Results: A total of 87.5% (7/8) of “anaortic” configurations compared to 25% (1/4) of “aortic” configurations led to unsatisfactory grafts in at least 1 of the 5 patients (P = 0.038). The use of the computational models led to a significant decrease in the selection of unsatisfactory grafting configurations when surgeons employed “anaortic” (21.25% (17/80) vs. 1.25% (1/80), P < 0.001) but not “aortic” techniques (5% (4/80) vs. 0% (0/80), P = 0.64). Similarly, there was an increase in the selection of ideal configurations for “anaortic” (6.25% (5/80) vs. 28.75% (23/80), P < 0.001) but not “aortic” techniques (65% (52/80) vs. 61.25% (49/80), P = 0.74). Furthermore, surgeons who planned to use more than one unique “anaortic” configuration across all 5 patients increased (12.5% (2/16) vs. 87.5% (14/16), P<0.001).
Conclusions: “COMCAB” is a promising tool to improve personalized surgical planning particularly for CABG configurations involving composite or sequential grafts which are used more frequently in anaortic operations.
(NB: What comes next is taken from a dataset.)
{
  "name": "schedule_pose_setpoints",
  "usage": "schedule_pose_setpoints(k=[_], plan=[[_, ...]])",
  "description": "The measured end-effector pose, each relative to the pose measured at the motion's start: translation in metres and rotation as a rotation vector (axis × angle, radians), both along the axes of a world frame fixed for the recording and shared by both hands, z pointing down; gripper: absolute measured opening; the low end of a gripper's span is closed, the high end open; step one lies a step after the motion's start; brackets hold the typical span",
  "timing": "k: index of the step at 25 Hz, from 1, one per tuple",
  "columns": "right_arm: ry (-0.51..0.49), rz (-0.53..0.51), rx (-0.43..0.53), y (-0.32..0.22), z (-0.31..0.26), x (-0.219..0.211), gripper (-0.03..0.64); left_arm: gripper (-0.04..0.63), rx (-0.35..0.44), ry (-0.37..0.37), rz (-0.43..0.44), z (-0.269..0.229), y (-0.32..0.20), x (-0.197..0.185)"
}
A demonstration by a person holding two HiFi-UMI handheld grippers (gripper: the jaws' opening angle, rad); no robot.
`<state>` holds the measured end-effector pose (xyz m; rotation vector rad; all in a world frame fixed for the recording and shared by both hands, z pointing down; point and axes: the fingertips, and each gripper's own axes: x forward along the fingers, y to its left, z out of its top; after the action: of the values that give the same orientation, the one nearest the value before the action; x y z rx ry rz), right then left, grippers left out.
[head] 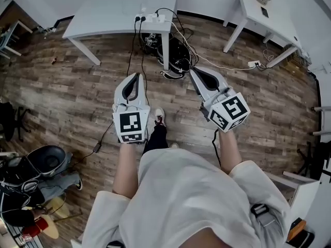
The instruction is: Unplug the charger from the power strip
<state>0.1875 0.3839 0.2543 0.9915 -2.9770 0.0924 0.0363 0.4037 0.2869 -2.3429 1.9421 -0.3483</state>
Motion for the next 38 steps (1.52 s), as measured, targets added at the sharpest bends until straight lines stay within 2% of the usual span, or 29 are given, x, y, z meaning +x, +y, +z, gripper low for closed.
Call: schedule_pose_setpoints(k=[3, 5, 14, 26, 33, 38], plan=[[0.003, -0.006, 0.004, -0.027, 0.002, -0.012, 0.002, 0.002, 0.055, 0.028, 0.001, -0.004, -0.027, -0.009], [0.011, -0.004, 0.023, -0.044, 0.001, -0.018, 0.002, 0.0, 0.065, 0.03, 0.009, -0.004, -0.043, -0.013], [0.017, 0.016, 0.033, -0.134, -0.001, -0.051, 0.002, 0.0, 0.049, 0.049, 0.032, 0.0, -0.134, -0.044], [0.018, 0.071, 0.026, -0.252, 0.0, -0.098, 0.002, 0.002, 0.017, 0.034, 0.072, 0.008, -0.25, -0.088], [0.012, 0.098, -0.003, -0.296, 0.004, -0.128, 0.002, 0.002, -0.003, 0.036, 0.045, 0.012, -0.295, -0.127], [0.024, 0.111, -0.019, -0.32, 0.008, -0.142, 0.002, 0.003, -0.023, 0.032, 0.056, 0.017, -0.318, -0.138]])
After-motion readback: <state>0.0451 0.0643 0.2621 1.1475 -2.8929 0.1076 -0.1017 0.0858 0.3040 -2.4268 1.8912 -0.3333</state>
Cardiac surgeons face a significant degree of uncertainty when deciding upon coronary artery bypass graft configurations for patients with coronary artery disease. This leads to significant variation in preferred configuration between different surgeons for a particular patient. Additionally, for the majority of cases, there is no consensus regarding the optimal grafting strategy. This situation results in the tendency for individual surgeons to opt for a “one size fits all” approach and use the same grafting configuration for the majority of their patients neglecting the patient-specific nature of the diseased coronary circulation. Quantitative metrics to assess the adequacy of coronary bypass graft flows have recently been advocated for routine intraoperative use by cardiac surgeons. In this work, a novel patient-specific 1D-0D computational model called “COMCAB” is developed to provide the predictive haemodynamic parameters of functional graft performance that can aid surgeons to avoid configurations with grafts that have poor flow and thus poor patency. This model has significant potential for future expanded applications.